▶ DIRECTIONS: From the first line to the last, return the data exactly as it stands.

▶ GIVEN MATERIAL:
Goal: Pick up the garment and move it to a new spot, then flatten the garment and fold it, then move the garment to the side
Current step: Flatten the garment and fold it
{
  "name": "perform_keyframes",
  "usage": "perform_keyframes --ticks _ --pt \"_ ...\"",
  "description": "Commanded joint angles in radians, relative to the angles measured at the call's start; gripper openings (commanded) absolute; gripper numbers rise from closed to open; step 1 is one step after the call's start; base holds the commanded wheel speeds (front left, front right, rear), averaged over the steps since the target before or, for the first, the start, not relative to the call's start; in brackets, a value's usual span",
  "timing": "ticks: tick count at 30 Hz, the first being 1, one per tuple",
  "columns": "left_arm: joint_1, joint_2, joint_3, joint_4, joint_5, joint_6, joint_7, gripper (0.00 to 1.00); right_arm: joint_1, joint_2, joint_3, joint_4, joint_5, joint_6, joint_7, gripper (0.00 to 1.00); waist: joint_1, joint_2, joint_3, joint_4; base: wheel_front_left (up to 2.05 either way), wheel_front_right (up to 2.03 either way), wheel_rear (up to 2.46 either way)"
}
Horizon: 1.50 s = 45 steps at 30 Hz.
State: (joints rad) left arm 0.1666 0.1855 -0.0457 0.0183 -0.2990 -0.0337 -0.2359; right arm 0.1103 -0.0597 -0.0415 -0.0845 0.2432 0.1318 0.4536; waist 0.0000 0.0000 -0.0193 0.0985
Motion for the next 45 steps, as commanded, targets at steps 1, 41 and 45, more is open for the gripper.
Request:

▶ SOLUTION:
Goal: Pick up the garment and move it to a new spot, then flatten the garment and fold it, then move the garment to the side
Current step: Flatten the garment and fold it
{
  "name": "perform_keyframes",
  "usage": "perform_keyframes --ticks _ --pt \"_ ...\"",
  "description": "Commanded joint angles in radians, relative to the angles measured at the call's start; gripper openings (commanded) absolute; gripper numbers rise from closed to open; step 1 is one step after the call's start; base holds the commanded wheel speeds (front left, front right, rear), averaged over the steps since the target before or, for the first, the start, not relative to the call's start; in brackets, a value's usual span",
  "timing": "ticks: tick count at 30 Hz, the first being 1, one per tuple",
  "columns": "left_arm: joint_1, joint_2, joint_3, joint_4, joint_5, joint_6, joint_7, gripper (0.00 to 1.00); right_arm: joint_1, joint_2, joint_3, joint_4, joint_5, joint_6, joint_7, gripper (0.00 to 1.00); waist: joint_1, joint_2, joint_3, joint_4; base: wheel_front_left (up to 2.05 either way), wheel_front_right (up to 2.03 either way), wheel_rear (up to 2.46 either way)"
}
Horizon: 1.50 s = 45 steps at 30 Hz.
State: (joints rad) left arm 0.1666 0.1855 -0.0457 0.0183 -0.2990 -0.0337 -0.2359; right arm 0.1103 -0.0597 -0.0415 -0.0845 0.2432 0.1318 0.4536; waist 0.0000 0.0000 -0.0193 0.0985
Motion for the next 45 steps, as commanded, targets at steps 1, 41 and 45, more is open for the gripper.
Request:

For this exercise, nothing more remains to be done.